YOUR INSTRUCTIONS
Quote the whole listing verbatim.

DATA EXTRACT
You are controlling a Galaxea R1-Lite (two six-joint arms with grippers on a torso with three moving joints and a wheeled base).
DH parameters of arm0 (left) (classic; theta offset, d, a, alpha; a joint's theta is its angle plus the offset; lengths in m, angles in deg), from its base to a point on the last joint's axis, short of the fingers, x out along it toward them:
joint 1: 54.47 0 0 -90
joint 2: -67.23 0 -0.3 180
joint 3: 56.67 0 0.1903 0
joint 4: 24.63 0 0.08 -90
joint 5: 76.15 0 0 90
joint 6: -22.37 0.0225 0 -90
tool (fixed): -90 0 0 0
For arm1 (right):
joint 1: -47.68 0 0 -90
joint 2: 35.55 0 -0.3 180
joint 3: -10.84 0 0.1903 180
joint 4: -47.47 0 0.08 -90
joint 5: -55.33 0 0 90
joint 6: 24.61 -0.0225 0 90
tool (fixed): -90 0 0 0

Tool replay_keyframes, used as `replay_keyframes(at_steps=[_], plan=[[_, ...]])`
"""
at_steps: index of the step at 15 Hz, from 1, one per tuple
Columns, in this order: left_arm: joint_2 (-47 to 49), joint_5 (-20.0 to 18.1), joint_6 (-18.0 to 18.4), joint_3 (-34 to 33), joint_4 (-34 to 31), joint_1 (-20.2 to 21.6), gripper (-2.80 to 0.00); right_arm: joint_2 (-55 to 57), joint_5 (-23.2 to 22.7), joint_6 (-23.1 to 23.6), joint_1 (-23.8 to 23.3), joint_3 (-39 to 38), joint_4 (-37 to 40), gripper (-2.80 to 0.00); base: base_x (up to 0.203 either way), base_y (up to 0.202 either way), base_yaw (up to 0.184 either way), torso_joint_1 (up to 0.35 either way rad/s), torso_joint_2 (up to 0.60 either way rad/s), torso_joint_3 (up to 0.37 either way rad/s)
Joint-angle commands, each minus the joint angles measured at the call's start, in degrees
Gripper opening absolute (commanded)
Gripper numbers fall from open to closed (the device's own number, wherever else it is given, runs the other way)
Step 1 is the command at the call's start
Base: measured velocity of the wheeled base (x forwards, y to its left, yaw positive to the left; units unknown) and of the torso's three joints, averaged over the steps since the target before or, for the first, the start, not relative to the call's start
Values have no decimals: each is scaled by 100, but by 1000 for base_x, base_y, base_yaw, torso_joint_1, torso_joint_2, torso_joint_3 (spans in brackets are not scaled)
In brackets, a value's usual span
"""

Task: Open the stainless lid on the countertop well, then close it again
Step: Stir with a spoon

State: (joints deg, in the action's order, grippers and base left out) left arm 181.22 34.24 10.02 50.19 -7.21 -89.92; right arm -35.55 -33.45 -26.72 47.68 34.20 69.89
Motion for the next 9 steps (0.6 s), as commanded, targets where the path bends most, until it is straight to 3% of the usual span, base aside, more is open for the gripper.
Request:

SOLUTION TO THE PROBLEM
You are controlling a Galaxea R1-Lite (two six-joint arms with grippers on a torso with three moving joints and a wheeled base).
DH parameters of arm0 (left) (classic; theta offset, d, a, alpha; a joint's theta is its angle plus the offset; lengths in m, angles in deg), from its base to a point on the last joint's axis, short of the fingers, x out along it toward them:
joint 1: 54.47 0 0 -90
joint 2: -67.23 0 -0.3 180
joint 3: 56.67 0 0.1903 0
joint 4: 24.63 0 0.08 -90
joint 5: 76.15 0 0 90
joint 6: -22.37 0.0225 0 -90
tool (fixed): -90 0 0 0
For arm1 (right):
joint 1: -47.68 0 0 -90
joint 2: 35.55 0 -0.3 180
joint 3: -10.84 0 0.1903 180
joint 4: -47.47 0 0.08 -90
joint 5: -55.33 0 0 90
joint 6: 24.61 -0.0225 0 90
tool (fixed): -90 0 0 0

Tool replay_keyframes, used as `replay_keyframes(at_steps=[_], plan=[[_, ...]])`
"""
at_steps: index of the step at 15 Hz, from 1, one per tuple
Columns, in this order: left_arm: joint_2 (-47 to 49), joint_5 (-20.0 to 18.1), joint_6 (-18.0 to 18.4), joint_3 (-34 to 33), joint_4 (-34 to 31), joint_1 (-20.2 to 21.6), gripper (-2.80 to 0.00); right_arm: joint_2 (-55 to 57), joint_5 (-23.2 to 22.7), joint_6 (-23.1 to 23.6), joint_1 (-23.8 to 23.3), joint_3 (-39 to 38), joint_4 (-37 to 40), gripper (-2.80 to 0.00); base: base_x (up to 0.203 either way), base_y (up to 0.202 either way), base_yaw (up to 0.184 either way), torso_joint_1 (up to 0.35 either way rad/s), torso_joint_2 (up to 0.60 either way rad/s), torso_joint_3 (up to 0.37 either way rad/s)
Joint-angle commands, each minus the joint angles measured at the call's start, in degrees
Gripper opening absolute (commanded)
Gripper numbers fall from open to closed (the device's own number, wherever else it is given, runs the other way)
Step 1 is the command at the call's start
Base: measured velocity of the wheeled base (x forwards, y to its left, yaw positive to the left; units unknown) and of the torso's three joints, averaged over the steps since the target before or, for the first, the start, not relative to the call's start
Values have no decimals: each is scaled by 100, but by 1000 for base_x, base_y, base_yaw, torso_joint_1, torso_joint_2, torso_joint_3 (spans in brackets are not scaled)
In brackets, a value's usual span
"""

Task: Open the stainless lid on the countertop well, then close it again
Step: Stir with a spoon

State: (joints deg, in the action's order, grippers and base left out) left arm 181.22 34.24 10.02 50.19 -7.21 -89.92; right arm -35.55 -33.45 -26.72 47.68 34.20 69.89
Motion for the next 9 steps (0.6 s), as commanded, targets where the path bends most, until it is straight to 3% of the usual span, base aside, more is open for the gripper.
Request:

This answer is finished.